[Work to be completed]:
Word for word, reproduce each of the entries.

[Extracted entries]:
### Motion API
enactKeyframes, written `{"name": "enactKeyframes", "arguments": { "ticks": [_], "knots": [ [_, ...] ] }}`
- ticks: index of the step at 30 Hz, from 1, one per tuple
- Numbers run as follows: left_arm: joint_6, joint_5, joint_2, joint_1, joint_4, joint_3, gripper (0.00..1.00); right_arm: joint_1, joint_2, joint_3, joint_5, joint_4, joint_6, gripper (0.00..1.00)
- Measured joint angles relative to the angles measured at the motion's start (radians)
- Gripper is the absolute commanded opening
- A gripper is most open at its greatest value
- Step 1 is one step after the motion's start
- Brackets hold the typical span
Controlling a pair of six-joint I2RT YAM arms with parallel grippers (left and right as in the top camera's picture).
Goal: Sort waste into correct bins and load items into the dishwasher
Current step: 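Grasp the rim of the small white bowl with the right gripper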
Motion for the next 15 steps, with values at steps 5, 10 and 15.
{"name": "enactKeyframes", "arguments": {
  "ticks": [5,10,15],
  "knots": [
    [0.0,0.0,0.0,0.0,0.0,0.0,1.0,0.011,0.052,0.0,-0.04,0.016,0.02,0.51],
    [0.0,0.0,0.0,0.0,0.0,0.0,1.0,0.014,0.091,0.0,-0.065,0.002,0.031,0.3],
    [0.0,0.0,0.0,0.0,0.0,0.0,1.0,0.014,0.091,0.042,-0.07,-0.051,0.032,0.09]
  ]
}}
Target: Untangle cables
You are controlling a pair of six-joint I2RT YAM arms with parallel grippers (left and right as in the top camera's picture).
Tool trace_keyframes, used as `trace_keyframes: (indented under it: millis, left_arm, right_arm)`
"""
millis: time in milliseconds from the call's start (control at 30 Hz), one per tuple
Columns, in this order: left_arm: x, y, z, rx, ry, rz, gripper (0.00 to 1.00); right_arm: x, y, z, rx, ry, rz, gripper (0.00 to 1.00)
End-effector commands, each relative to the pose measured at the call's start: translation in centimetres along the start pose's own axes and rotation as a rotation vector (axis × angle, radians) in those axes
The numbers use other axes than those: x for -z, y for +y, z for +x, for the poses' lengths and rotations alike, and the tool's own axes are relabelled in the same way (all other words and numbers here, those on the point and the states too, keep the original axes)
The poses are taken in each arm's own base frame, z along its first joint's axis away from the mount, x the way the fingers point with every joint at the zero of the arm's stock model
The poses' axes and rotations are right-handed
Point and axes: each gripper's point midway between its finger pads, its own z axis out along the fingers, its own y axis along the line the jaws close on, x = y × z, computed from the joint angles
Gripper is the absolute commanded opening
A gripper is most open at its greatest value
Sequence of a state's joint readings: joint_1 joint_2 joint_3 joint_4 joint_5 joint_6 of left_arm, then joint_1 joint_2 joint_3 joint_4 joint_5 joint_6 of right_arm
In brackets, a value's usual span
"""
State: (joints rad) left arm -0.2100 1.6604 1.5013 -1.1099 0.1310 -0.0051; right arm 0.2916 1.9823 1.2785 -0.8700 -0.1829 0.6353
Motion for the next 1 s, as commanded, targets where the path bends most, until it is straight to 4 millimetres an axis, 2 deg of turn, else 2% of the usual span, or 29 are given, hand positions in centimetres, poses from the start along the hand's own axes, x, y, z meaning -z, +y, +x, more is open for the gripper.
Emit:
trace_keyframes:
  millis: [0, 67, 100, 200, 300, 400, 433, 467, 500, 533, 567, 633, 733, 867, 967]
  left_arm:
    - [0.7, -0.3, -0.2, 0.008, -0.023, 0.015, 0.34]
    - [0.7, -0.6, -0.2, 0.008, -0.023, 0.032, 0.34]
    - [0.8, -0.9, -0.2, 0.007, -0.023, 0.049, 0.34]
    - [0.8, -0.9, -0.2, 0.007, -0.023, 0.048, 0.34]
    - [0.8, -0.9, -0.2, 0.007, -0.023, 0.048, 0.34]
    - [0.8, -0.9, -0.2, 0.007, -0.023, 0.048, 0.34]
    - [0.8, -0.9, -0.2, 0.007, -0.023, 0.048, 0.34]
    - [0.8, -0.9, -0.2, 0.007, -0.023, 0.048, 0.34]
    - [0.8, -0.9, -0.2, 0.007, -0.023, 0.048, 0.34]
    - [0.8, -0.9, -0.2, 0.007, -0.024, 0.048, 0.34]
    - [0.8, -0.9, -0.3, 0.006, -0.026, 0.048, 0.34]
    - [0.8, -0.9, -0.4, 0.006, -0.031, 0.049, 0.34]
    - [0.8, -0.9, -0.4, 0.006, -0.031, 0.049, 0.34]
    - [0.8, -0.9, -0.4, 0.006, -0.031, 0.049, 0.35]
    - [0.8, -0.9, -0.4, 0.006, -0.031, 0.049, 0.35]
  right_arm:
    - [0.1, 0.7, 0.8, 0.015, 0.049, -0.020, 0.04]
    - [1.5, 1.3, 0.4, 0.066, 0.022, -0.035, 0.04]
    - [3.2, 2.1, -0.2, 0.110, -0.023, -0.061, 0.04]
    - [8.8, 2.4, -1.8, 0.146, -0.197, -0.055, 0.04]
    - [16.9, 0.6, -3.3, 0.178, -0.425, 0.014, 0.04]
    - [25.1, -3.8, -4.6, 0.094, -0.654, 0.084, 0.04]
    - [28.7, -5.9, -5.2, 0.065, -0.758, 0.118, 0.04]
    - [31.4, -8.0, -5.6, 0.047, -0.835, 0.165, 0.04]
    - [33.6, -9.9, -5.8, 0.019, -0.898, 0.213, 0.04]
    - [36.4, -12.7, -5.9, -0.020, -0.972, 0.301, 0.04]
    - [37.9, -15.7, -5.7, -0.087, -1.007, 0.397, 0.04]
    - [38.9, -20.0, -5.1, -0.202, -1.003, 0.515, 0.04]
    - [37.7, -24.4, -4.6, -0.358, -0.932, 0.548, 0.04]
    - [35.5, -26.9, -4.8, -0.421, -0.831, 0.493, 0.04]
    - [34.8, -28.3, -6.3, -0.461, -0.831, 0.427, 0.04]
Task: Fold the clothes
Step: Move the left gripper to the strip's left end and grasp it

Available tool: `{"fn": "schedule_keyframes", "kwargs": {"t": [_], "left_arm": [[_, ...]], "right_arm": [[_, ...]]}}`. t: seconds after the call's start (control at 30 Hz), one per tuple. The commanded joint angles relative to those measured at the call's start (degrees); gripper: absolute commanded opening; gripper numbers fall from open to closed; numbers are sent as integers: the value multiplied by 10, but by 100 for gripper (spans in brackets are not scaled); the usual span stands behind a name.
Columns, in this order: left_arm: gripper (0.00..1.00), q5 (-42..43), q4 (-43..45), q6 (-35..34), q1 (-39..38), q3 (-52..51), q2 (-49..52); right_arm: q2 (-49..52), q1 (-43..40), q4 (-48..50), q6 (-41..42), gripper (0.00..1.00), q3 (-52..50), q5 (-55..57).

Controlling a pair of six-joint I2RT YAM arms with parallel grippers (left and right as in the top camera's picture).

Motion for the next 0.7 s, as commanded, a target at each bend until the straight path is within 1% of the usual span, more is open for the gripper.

[Exercise solution]:
### Motion API
enactKeyframes, written `{"name": "enactKeyframes", "arguments": { "ticks": [_], "knots": [ [_, ...] ] }}`
- ticks: index of the step at 30 Hz, from 1, one per tuple
- Numbers run as follows: left_arm: joint_6, joint_5, joint_2, joint_1, joint_4, joint_3, gripper (0.00..1.00); right_arm: joint_1, joint_2, joint_3, joint_5, joint_4, joint_6, gripper (0.00..1.00)
- Measured joint angles relative to the angles measured at the motion's start (radians)
- Gripper is the absolute commanded opening
- A gripper is most open at its greatest value
- Step 1 is one step after the motion's start
- Brackets hold the typical span
Controlling a pair of six-joint I2RT YAM arms with parallel grippers (left and right as in the top camera's picture).
Goal: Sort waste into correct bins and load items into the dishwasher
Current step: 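Grasp the rim of the small white bowl with the right gripper
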Motion for the next 15 steps, with values at steps 5, 10 and 15.
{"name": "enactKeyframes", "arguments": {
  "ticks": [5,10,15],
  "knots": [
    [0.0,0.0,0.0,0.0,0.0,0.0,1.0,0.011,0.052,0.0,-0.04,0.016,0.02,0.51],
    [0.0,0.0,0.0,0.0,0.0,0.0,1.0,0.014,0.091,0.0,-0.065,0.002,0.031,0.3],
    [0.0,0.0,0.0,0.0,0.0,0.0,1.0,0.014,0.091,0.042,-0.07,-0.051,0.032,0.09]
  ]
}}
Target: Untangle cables
You are controlling a pair of six-joint I2RT YAM arms with parallel grippers (left and right as in the top camera's picture).
Tool trace_keyframes, used as `trace_keyframes: (indented under it: millis, left_arm, right_arm)`
"""
millis: time in milliseconds from the call's start (control at 30 Hz), one per tuple
Columns, in this order: left_arm: x, y, z, rx, ry, rz, gripper (0.00 to 1.00); right_arm: x, y, z, rx, ry, rz, gripper (0.00 to 1.00)
End-effector commands, each relative to the pose measured at the call's start: translation in centimetres along the start pose's own axes and rotation as a rotation vector (axis × angle, radians) in those axes
The numbers use other axes than those: x for -z, y for +y, z for +x, for the poses' lengths and rotations alike, and the tool's own axes are relabelled in the same way (all other words and numbers here, those on the point and the states too, keep the original axes)
The poses are taken in each arm's own base frame, z along its first joint's axis away from the mount, x the way the fingers point with every joint at the zero of the arm's stock model
The poses' axes and rotations are right-handed
Point and axes: each gripper's point midway between its finger pads, its own z axis out along the fingers, its own y axis along the line the jaws close on, x = y × z, computed from the joint angles
Gripper is the absolute commanded opening
A gripper is most open at its greatest value
Sequence of a state's joint readings: joint_1 joint_2 joint_3 joint_4 joint_5 joint_6 of left_arm, then joint_1 joint_2 joint_3 joint_4 joint_5 joint_6 of right_arm
In brackets, a value's usual span
"""
State: (joints rad) left arm -0.2100 1.6604 1.5013 -1.1099 0.1310 -0.0051; right arm 0.2916 1.9823 1.2785 -0.8700 -0.1829 0.6353
Motion for the next 1 s, as commanded, targets where the path bends most, until it is straight to 4 millimetres an axis, 2 deg of turn, else 2% of the usual span, or 29 are given, hand positions in centimetres, poses from the start along the hand's own axes, x, y, z meaning -z, +y, +x, more is open for the gripper.
Emit:
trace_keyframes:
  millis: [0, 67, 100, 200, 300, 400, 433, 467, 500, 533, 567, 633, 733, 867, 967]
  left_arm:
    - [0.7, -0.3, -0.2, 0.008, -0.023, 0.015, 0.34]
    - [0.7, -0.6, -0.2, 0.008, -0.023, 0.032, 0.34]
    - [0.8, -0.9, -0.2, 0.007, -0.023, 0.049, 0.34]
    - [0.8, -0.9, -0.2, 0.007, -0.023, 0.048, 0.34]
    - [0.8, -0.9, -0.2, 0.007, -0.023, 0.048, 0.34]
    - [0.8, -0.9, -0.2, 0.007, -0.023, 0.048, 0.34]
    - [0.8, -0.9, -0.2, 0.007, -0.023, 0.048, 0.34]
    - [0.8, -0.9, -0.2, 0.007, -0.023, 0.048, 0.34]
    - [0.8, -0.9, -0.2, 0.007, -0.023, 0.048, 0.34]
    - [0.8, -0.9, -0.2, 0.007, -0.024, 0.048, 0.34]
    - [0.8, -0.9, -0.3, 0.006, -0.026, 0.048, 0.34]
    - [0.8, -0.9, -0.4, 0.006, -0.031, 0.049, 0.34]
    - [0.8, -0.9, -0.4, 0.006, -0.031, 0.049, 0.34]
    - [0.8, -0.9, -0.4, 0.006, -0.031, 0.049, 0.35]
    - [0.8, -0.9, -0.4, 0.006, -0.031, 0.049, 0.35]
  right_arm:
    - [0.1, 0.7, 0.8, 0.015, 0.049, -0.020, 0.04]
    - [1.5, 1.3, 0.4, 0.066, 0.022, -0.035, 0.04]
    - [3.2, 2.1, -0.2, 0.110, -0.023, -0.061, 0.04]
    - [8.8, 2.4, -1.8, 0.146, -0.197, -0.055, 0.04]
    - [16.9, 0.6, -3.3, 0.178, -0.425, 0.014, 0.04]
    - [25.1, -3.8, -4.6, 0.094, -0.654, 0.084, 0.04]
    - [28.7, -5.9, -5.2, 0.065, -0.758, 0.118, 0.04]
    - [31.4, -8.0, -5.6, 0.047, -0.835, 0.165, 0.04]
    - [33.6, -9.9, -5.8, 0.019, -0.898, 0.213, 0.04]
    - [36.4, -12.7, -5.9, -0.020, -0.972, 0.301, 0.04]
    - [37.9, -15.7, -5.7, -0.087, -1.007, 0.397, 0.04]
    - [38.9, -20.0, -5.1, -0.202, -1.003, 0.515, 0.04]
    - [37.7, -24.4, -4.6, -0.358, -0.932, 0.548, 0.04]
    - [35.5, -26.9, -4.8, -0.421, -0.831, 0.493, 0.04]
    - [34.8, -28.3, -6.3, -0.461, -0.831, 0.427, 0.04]
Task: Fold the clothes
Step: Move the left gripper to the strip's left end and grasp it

Available tool: `{"fn": "schedule_keyframes", "kwargs": {"t": [_], "left_arm": [[_, ...]], "right_arm": [[_, ...]]}}`. t: seconds after the call's start (control at 30 Hz), one per tuple. The commanded joint angles relative to those measured at the call's start (degrees); gripper: absolute commanded opening; gripper numbers fall from open to closed; numbers are sent as integers: the value multiplied by 10, but by 100 for gripper (spans in brackets are not scaled); the usual span stands behind a name.
Columns, in this order: left_arm: gripper (0.00..1.00), q5 (-42..43), q4 (-43..45), q6 (-35..34), q1 (-39..38), q3 (-52..51), q2 (-49..52); right_arm: q2 (-49..52), q1 (-43..40), q4 (-48..50), q6 (-41..42), gripper (0.00..1.00), q3 (-52..50), q5 (-55..57).

Controlling a pair of six-joint I2RT YAM arms with parallel grippers (left and right as in the top camera's picture).

Motion for the next 0.7 s, as commanded, a target at each bend until the straight path is within 1% of the usual span, more is open for the gripper.

There is no more to the output, and the exercise is done.